Als Priscilla Beaulieu (Cailee Spaeny) 1959 im hessischen Bad Nauheim den zehn Jahre älteren Elvis Presley kennenlernt, ist sie 14 Jahre alt und entsprechend schüchtern und zurückhaltend. Ihr auf Etikette achtender Vater dient als Offizier in der US-Armee und Elvis, der in den Staaten bereits ein Rock ’n‘ Roll-Star ist, leistet seinen Militärdienst ab. Der hochgewachsene Musiker und das kleine Schulmädchen bilden auch äußerlich einen Kontrast. Bei einer Party singt Elivs, sich selbst am Klavier begleitend, „Heartbreak Hotel“ und Priscilla himmelt ihn an. Überraschend nahbar, witzig und sympathisch, hat der Star in intimen Momenten zugleich eine nachdenkliche, fast kindlich scheue Art. Er leidet unter dem Tod seiner Mutter und hat wie Priscilla starkes Heimweh. Seine Vorstellung einer romantischen Liebe wird offensichtlich von einem Mutter-Komplex bestimmt und hat sowohl eine besitzergreifende als auch eine schutzbedürftige Seite. Mit seiner neuen Freundin besucht er schließlich den Bogart-Film „Beat the devil“ („Schach dem Teufel“) von John Huston.

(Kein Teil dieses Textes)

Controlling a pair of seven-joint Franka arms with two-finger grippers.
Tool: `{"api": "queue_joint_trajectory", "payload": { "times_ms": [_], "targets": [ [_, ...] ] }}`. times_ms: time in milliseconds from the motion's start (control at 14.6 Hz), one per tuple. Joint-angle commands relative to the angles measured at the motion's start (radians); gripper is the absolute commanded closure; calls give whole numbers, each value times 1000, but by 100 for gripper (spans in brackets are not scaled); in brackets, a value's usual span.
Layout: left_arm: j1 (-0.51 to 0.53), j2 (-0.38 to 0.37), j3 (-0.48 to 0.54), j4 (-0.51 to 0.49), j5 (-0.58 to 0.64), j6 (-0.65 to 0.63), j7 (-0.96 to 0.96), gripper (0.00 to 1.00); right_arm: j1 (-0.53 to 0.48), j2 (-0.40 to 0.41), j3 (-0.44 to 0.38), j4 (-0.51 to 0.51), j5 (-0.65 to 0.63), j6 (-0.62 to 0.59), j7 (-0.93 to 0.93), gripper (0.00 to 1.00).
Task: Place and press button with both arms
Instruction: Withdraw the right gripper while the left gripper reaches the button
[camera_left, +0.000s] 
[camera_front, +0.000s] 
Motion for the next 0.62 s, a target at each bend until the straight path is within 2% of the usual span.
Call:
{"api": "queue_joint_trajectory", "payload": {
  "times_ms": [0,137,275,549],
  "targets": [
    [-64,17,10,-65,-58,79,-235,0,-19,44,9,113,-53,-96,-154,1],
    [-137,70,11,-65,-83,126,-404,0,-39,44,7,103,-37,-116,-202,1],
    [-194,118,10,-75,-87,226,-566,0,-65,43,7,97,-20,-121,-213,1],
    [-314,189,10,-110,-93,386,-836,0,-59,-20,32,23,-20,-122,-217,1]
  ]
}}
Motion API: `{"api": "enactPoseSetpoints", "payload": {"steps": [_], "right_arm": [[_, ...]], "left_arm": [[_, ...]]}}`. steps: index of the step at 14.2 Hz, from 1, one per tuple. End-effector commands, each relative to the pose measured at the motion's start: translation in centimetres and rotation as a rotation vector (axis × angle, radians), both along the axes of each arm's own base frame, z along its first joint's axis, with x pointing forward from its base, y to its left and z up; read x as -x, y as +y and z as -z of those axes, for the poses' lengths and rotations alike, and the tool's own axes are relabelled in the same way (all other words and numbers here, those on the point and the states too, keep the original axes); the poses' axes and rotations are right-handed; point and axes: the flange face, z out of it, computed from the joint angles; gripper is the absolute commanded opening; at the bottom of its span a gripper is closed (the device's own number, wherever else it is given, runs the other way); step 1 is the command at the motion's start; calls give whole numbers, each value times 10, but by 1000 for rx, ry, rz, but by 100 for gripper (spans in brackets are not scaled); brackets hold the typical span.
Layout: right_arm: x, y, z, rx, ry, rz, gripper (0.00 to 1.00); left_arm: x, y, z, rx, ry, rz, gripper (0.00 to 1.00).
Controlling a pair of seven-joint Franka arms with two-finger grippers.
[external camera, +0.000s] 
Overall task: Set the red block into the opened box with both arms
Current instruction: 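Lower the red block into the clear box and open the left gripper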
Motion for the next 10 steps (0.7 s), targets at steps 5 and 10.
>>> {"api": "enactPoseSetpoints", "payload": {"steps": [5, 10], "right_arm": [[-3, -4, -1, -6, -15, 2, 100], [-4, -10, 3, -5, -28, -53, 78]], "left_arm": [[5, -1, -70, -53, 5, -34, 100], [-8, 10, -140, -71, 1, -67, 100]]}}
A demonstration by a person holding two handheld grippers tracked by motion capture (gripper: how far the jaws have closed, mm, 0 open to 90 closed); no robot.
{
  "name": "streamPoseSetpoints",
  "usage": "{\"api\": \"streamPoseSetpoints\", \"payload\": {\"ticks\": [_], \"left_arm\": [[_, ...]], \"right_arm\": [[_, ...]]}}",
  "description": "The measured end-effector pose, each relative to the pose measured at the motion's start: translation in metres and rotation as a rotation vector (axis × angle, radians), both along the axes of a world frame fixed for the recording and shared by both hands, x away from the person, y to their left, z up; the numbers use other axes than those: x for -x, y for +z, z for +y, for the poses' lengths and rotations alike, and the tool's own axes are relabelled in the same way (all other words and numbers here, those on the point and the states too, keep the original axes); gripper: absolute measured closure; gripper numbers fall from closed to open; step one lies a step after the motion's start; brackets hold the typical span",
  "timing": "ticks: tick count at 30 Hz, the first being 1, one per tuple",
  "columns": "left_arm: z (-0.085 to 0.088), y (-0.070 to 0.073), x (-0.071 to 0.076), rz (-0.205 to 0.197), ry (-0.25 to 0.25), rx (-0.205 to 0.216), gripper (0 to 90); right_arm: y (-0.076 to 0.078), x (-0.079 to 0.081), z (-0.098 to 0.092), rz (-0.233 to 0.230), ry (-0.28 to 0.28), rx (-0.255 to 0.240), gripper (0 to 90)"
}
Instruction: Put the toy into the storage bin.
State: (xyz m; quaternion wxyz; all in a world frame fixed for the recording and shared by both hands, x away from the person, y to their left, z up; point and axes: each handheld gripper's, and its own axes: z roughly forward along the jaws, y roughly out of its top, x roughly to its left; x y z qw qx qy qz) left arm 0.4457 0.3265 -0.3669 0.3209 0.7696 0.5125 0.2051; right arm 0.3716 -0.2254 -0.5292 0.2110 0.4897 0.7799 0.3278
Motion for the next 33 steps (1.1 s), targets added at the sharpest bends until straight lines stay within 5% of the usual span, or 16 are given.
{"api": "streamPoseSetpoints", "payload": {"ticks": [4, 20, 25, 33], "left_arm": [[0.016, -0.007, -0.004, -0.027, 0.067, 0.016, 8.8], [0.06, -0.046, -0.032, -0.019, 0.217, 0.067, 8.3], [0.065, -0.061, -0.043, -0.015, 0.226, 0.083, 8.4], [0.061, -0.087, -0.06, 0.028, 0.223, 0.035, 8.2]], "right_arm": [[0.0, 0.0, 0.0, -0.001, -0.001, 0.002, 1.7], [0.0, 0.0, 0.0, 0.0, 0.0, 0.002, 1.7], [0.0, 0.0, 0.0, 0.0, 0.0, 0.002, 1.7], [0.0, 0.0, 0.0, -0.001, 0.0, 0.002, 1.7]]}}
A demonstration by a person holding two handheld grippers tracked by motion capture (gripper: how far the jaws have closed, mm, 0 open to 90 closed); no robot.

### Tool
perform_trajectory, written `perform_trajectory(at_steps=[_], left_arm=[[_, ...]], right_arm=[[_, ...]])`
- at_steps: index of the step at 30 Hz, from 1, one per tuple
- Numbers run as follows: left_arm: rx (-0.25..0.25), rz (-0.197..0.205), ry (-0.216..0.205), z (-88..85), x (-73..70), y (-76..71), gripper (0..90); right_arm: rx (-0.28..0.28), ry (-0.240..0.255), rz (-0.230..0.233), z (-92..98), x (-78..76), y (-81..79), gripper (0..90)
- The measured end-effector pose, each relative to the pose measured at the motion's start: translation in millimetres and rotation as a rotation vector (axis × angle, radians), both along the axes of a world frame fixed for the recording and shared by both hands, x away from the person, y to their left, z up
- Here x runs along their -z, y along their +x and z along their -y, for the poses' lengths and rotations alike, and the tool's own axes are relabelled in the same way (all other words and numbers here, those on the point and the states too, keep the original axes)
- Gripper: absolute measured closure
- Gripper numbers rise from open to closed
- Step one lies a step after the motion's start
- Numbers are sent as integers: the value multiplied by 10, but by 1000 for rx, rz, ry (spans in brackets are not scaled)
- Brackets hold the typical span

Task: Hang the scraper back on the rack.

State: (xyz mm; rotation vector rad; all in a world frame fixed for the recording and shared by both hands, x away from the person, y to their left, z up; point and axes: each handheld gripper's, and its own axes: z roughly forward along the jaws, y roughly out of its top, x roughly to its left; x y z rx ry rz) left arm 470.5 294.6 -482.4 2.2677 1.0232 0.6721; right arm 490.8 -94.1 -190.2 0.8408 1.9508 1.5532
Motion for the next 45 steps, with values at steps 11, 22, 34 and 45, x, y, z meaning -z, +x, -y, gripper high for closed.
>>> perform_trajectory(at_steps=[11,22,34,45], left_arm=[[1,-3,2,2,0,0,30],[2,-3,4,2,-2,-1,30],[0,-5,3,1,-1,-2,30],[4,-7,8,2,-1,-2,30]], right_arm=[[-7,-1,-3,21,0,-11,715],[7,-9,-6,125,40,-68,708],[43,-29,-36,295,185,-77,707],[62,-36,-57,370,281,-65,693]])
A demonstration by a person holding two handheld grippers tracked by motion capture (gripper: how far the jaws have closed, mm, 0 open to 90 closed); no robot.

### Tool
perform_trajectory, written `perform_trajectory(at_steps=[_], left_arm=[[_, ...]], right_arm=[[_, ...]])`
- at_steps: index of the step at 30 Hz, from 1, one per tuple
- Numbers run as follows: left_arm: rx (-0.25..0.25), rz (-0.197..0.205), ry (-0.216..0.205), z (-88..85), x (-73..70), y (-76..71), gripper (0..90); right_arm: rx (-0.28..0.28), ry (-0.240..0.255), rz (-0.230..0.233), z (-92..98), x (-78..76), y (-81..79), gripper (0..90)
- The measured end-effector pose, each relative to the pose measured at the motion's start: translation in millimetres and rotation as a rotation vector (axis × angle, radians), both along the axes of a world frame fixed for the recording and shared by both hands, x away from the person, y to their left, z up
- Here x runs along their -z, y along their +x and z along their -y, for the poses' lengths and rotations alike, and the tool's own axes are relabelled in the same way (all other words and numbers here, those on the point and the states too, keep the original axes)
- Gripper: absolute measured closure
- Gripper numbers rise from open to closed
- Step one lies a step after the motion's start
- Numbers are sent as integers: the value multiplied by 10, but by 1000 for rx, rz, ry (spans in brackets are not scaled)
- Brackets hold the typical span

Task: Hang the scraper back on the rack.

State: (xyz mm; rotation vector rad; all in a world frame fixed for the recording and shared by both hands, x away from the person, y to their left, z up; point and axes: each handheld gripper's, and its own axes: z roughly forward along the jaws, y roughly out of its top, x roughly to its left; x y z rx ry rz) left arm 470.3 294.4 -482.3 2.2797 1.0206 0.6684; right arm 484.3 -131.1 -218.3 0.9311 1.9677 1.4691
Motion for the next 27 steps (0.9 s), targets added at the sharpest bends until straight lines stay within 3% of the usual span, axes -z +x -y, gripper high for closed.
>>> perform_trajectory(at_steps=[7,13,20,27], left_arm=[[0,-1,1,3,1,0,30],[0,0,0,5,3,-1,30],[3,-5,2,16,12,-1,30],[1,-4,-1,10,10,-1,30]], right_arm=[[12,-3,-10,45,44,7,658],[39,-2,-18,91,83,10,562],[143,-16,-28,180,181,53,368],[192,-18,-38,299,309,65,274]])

Sofia Coppolas Film „Priscilla“ nimmt allerdings einen Perspektivwechsel vor und stellt ihre Titelheldin ins Zentrum. Dieses Interesse fügt sich nahtlos in ihr bisheriges Oeuvre ein, das von mehr oder weniger gefangenen Mädchen und Frauen handelt. Doch noch oder gerade die physische und thematische Abwesenheit des Stars erzeugt Reflexe und determiniert das Leben der Heldin. „Bleib wie du bist“, lautet einer von Elvis‘ Abschiedssätzen, der Priscilla auf ein „braves“, weitgehend höriges und folgsames „Mädchen“ reduziert. Als die junge, noch schulpflichtige Frau 1961 mit einer mühsam ihren Eltern abgerungenen Erlaubnis schließlich zu Elvis nach Memphis in Tennessee ziehen darf, wo der Superstar auf seinem Anwesen Graceland mit seiner Entourage einen hedonistischen Lebensstil pflegt, prallen Welten aufeinander. Priscilla landet geradewegs in einem goldenen Käfig. Als schönes Accessoire einer scheinbar heilen Welt, überdies von ihrem väterlichen Gebieter modelliert und eingekleidet, muss sie ihre Bedürfnisse, ja ihre Persönlichkeit zurückstellen. Für ihren zunehmend aggressiver werdenden Freund gibt es nur ein Entweder-oder.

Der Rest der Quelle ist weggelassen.